Directions for this task:
Return the entire listing, word for word.

Dataset extract:
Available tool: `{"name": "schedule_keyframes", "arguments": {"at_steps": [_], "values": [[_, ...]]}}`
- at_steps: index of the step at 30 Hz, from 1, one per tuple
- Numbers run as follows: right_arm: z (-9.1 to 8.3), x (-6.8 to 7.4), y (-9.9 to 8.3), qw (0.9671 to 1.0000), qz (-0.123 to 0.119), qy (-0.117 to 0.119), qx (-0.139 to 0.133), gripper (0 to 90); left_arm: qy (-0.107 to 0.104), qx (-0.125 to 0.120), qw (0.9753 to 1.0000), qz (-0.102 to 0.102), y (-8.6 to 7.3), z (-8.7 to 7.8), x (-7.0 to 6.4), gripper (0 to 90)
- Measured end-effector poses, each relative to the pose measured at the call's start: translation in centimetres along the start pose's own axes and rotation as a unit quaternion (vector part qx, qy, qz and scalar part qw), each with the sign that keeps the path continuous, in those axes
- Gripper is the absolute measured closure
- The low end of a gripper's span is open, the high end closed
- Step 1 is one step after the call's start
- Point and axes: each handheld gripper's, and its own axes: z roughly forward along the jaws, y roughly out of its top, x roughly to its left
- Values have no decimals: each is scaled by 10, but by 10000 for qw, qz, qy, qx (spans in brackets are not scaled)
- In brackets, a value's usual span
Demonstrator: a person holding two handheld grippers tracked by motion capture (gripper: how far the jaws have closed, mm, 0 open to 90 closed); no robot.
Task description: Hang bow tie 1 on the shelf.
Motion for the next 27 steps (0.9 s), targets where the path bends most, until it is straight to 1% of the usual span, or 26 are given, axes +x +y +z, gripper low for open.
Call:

Answer to this exercise:
Available tool: `{"name": "schedule_keyframes", "arguments": {"at_steps": [_], "values": [[_, ...]]}}`
- at_steps: index of the step at 30 Hz, from 1, one per tuple
- Numbers run as follows: right_arm: z (-9.1 to 8.3), x (-6.8 to 7.4), y (-9.9 to 8.3), qw (0.9671 to 1.0000), qz (-0.123 to 0.119), qy (-0.117 to 0.119), qx (-0.139 to 0.133), gripper (0 to 90); left_arm: qy (-0.107 to 0.104), qx (-0.125 to 0.120), qw (0.9753 to 1.0000), qz (-0.102 to 0.102), y (-8.6 to 7.3), z (-8.7 to 7.8), x (-7.0 to 6.4), gripper (0 to 90)
- Measured end-effector poses, each relative to the pose measured at the call's start: translation in centimetres along the start pose's own axes and rotation as a unit quaternion (vector part qx, qy, qz and scalar part qw), each with the sign that keeps the path continuous, in those axes
- Gripper is the absolute measured closure
- The low end of a gripper's span is open, the high end closed
- Step 1 is one step after the call's start
- Point and axes: each handheld gripper's, and its own axes: z roughly forward along the jaws, y roughly out of its top, x roughly to its left
- Values have no decimals: each is scaled by 10, but by 10000 for qw, qz, qy, qx (spans in brackets are not scaled)
- In brackets, a value's usual span
Demonstrator: a person holding two handheld grippers tracked by motion capture (gripper: how far the jaws have closed, mm, 0 open to 90 closed); no robot.
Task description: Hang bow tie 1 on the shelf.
Motion for the next 27 steps (0.9 s), targets where the path bends most, until it is straight to 1% of the usual span, or 26 are given, axes +x +y +z, gripper low for open.
Call:

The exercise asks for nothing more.